Bisogna
raccogliere un campione di vomito e, se possibile dell'urina: una volta
analizzati saranno di grande aiuto al medico, che si troverà facilitato nella
diagnosi. Poi
bisogna coprire l'ammalato e tranquillizzarlo fino all'arrivo del medico,
cercando di raccogliere dati che possano orientare sulla causa
dell'intossicazione (che cosa ha mangiato, quando, quali caratteristiche
possedevano gli alimenti ingeriti, se altre persone che li hanno mangiati hanno
avuto disturbi o se invece il malessere ha colpito solo lui). Ciò
nonostante tutte le intossicazioni alimentari possono essere prevenute.

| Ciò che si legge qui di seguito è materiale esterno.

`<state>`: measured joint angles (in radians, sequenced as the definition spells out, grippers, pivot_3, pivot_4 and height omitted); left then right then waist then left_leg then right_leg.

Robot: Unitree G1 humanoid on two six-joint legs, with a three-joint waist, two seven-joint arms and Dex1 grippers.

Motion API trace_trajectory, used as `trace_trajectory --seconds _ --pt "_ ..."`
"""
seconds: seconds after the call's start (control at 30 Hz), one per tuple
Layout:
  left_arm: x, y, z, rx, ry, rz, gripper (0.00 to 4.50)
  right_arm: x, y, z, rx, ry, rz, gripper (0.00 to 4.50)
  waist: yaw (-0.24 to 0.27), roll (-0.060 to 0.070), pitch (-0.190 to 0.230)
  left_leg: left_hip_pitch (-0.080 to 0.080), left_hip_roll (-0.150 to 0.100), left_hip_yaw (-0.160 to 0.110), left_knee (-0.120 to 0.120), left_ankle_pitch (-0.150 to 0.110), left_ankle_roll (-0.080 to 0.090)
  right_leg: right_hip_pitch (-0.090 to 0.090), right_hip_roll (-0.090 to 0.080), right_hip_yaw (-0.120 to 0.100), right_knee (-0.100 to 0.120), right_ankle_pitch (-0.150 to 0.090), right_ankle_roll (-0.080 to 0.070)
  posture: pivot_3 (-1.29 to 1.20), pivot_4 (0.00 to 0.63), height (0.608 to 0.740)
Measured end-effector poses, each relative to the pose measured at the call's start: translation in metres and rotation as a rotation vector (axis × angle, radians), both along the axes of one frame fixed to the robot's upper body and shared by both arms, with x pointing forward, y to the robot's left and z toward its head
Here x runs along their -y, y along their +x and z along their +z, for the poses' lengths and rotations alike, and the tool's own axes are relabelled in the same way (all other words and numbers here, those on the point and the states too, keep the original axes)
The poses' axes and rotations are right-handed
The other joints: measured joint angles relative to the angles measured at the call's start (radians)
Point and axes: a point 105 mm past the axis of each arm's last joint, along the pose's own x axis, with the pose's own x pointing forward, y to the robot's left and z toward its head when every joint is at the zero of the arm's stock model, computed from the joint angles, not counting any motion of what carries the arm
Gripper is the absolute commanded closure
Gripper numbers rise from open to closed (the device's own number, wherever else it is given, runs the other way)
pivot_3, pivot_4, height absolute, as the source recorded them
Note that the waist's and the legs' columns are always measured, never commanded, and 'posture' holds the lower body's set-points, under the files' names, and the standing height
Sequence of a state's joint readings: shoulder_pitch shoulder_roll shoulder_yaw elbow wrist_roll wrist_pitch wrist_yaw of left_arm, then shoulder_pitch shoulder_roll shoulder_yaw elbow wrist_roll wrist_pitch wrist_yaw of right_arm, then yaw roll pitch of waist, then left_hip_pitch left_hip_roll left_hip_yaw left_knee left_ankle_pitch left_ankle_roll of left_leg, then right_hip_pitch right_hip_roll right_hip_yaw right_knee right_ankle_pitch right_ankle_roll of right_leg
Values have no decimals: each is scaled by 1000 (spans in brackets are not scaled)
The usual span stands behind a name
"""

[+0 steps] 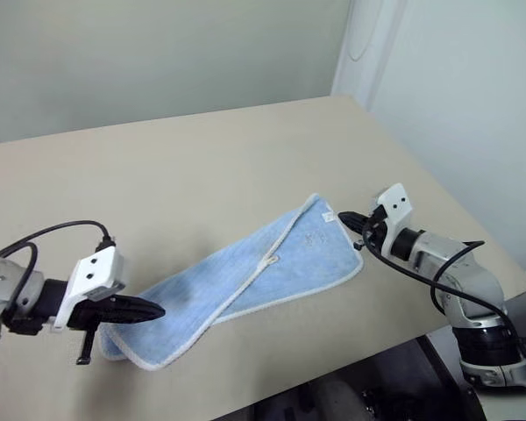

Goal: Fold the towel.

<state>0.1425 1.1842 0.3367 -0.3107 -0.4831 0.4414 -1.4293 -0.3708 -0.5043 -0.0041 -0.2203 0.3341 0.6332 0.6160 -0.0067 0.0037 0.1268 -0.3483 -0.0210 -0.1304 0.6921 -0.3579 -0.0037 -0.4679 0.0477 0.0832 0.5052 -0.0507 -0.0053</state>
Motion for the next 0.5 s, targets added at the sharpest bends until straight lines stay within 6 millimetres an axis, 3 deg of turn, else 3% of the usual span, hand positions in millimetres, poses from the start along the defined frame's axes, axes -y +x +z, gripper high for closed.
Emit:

Per far
ciò basta rispettare una serie di norme estremamente semplici, che purtroppo
vengono spesso ignorate. Per
esempio: lavare accuratamente la frutta e la verdura; accertarsi che gli
alimenti abbiano una data di scadenza e non ingerirli se quest'ultima è già
trascorsa; non mangiare il contenuto di scatolame con la superficie rigonfia, e
soprattutto se aprendolo emana cattivo odore; non consumare mitili o altri
molluschi se non si ha la certezza che siano stati raccolti in vivai controllati.